TASK MATERIAL:
______

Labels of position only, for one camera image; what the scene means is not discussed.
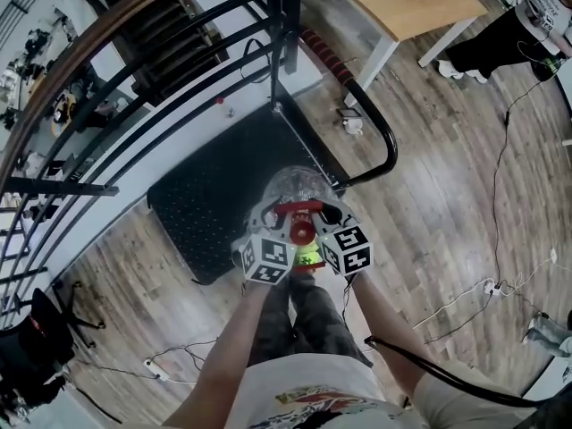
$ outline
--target camouflage pants
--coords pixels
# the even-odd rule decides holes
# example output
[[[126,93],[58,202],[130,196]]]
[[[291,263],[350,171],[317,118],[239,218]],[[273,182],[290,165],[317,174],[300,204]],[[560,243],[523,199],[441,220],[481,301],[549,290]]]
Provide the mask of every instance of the camouflage pants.
[[[292,326],[289,298],[296,309]],[[274,286],[258,322],[248,366],[296,353],[349,356],[371,367],[324,288],[310,274],[291,274]]]

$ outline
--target electrical outlet
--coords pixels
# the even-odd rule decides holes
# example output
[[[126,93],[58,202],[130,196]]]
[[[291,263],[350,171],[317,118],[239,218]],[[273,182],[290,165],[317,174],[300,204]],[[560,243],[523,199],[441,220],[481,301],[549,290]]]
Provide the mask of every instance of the electrical outlet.
[[[158,376],[160,380],[166,382],[171,378],[157,363],[153,362],[153,359],[145,359],[143,361],[143,366],[149,369],[151,374]]]
[[[485,294],[490,294],[492,296],[500,296],[501,294],[501,286],[500,285],[496,285],[493,282],[487,282],[484,285],[484,289],[483,289]]]

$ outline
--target tabletop
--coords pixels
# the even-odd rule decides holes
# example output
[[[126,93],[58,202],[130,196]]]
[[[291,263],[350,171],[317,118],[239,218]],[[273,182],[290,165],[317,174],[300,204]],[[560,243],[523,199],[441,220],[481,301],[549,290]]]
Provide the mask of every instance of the tabletop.
[[[486,14],[478,0],[352,0],[396,41]]]

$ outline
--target black and white marker cube
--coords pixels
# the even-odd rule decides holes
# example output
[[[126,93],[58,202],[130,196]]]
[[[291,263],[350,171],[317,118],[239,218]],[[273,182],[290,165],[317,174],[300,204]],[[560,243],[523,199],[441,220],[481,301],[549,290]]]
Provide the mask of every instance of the black and white marker cube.
[[[247,280],[278,284],[294,265],[296,245],[253,233],[241,255]]]
[[[318,238],[324,261],[346,276],[370,267],[373,263],[373,246],[359,224]]]

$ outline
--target black tubular handle
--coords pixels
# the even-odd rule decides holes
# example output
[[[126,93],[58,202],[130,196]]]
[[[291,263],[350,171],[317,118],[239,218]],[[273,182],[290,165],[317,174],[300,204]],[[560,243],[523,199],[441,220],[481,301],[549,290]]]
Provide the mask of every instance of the black tubular handle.
[[[333,73],[340,84],[354,96],[364,112],[366,112],[367,117],[369,117],[370,121],[381,132],[383,141],[385,141],[385,146],[387,147],[387,158],[383,164],[340,183],[338,186],[335,186],[334,189],[343,190],[389,173],[397,163],[397,140],[395,139],[395,135],[393,135],[390,125],[385,121],[366,92],[356,82],[351,71],[346,68],[341,59],[325,44],[319,35],[311,29],[300,26],[299,37],[320,58],[325,66],[330,69],[330,72]]]

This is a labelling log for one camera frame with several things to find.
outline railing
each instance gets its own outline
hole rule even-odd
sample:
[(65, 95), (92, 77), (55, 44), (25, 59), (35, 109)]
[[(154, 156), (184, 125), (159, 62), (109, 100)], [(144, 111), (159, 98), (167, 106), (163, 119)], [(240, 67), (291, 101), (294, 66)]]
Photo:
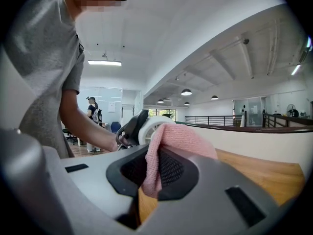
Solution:
[(278, 127), (302, 127), (313, 125), (313, 119), (300, 117), (285, 117), (281, 115), (271, 115), (263, 113), (263, 126), (266, 128)]
[[(246, 127), (246, 112), (244, 114), (245, 122), (243, 124)], [(240, 127), (242, 121), (242, 115), (231, 116), (186, 116), (186, 123), (190, 124), (206, 124), (206, 125), (218, 125), (218, 126), (237, 126)]]

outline dark shirt
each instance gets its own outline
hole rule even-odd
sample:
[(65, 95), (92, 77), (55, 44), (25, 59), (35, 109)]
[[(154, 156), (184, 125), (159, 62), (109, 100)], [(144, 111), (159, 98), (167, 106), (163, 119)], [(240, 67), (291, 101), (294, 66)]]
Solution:
[(96, 110), (96, 108), (91, 104), (89, 107), (88, 107), (88, 110), (91, 110), (91, 116), (89, 117), (91, 120), (93, 120), (92, 118), (92, 115), (94, 113), (94, 111)]

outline black rectangular slot
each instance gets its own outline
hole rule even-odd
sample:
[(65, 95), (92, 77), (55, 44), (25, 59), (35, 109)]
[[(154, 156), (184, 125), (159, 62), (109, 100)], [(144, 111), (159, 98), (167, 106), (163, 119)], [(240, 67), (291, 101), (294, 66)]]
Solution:
[(78, 165), (65, 167), (65, 170), (67, 170), (67, 172), (70, 173), (70, 172), (74, 172), (74, 171), (78, 171), (78, 170), (82, 170), (82, 169), (86, 169), (86, 168), (88, 168), (88, 165), (78, 164)]
[(254, 226), (266, 217), (240, 187), (231, 187), (225, 192), (249, 227)]

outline gray t-shirt
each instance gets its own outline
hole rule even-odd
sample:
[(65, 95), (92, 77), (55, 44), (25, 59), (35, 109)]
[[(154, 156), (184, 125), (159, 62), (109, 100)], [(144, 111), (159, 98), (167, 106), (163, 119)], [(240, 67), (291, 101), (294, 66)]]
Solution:
[(20, 130), (55, 148), (60, 158), (72, 157), (62, 132), (59, 107), (62, 90), (79, 93), (85, 56), (65, 1), (28, 0), (4, 47), (36, 95)]

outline pink cloth
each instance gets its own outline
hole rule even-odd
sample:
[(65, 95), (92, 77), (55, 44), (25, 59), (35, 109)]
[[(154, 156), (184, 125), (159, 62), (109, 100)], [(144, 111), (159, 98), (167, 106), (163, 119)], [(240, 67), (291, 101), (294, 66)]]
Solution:
[(157, 193), (162, 189), (157, 155), (160, 144), (217, 159), (213, 145), (198, 136), (190, 127), (182, 124), (162, 124), (154, 133), (146, 155), (147, 176), (141, 187), (150, 197), (157, 198)]

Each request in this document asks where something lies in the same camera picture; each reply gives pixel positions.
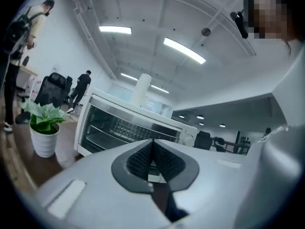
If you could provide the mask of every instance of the white ceiling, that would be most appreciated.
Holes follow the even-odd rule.
[[[203,115],[204,120],[197,119],[198,115]],[[198,126],[200,122],[206,127],[219,127],[220,124],[225,124],[230,130],[261,133],[267,127],[274,129],[286,124],[285,117],[274,97],[175,111],[172,118],[193,126]]]
[[[229,13],[242,0],[81,0],[86,26],[116,77],[126,73],[152,77],[152,84],[179,95],[203,76],[221,71],[237,59],[254,55],[241,38]],[[132,28],[132,35],[101,33],[99,25]],[[212,34],[201,35],[209,26]],[[192,49],[206,59],[200,65],[163,44],[164,38]]]

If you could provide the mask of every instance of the brown wooden table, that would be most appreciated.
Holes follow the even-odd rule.
[[[34,150],[29,125],[14,125],[13,134],[17,150],[36,186],[41,186],[64,168],[82,158],[74,150],[76,126],[77,122],[61,123],[55,154],[50,158],[42,158]]]

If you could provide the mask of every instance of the sneaker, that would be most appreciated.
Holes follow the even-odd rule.
[[[68,111],[67,111],[66,113],[67,113],[67,114],[74,113],[74,109],[73,109],[73,108],[70,108],[70,109],[68,109]]]
[[[4,124],[4,131],[12,132],[13,131],[13,126],[9,125],[7,122],[5,122],[5,124]]]

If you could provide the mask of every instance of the black shirt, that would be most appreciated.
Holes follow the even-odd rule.
[[[91,78],[88,74],[82,74],[79,78],[80,82],[77,83],[75,90],[79,92],[85,92],[87,85],[91,83]]]

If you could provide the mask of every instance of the white flower pot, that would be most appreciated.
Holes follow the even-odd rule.
[[[54,124],[53,127],[57,129],[57,132],[52,135],[46,135],[36,132],[30,126],[30,136],[32,138],[33,146],[36,153],[43,158],[51,157],[55,152],[57,143],[57,136],[59,133],[59,126]]]

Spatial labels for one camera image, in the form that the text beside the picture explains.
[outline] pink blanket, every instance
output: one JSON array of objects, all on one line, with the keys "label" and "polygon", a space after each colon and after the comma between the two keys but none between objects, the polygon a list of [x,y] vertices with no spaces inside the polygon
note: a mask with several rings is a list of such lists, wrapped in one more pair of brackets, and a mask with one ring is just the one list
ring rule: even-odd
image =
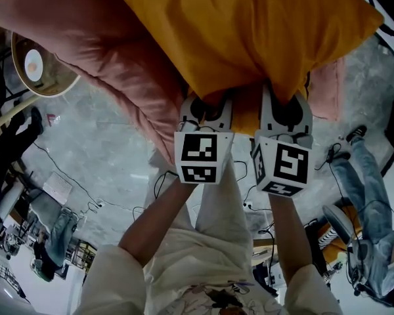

______

ACTIVITY: Each line of the data that holds "several" should be copied.

ANSWER TO THIS EXERCISE:
This is a labelling log for one camera frame with several things to find.
note: a mask with several rings is a list of such lists, wrapped in one more pair of brackets, and a mask with one ring is just the one list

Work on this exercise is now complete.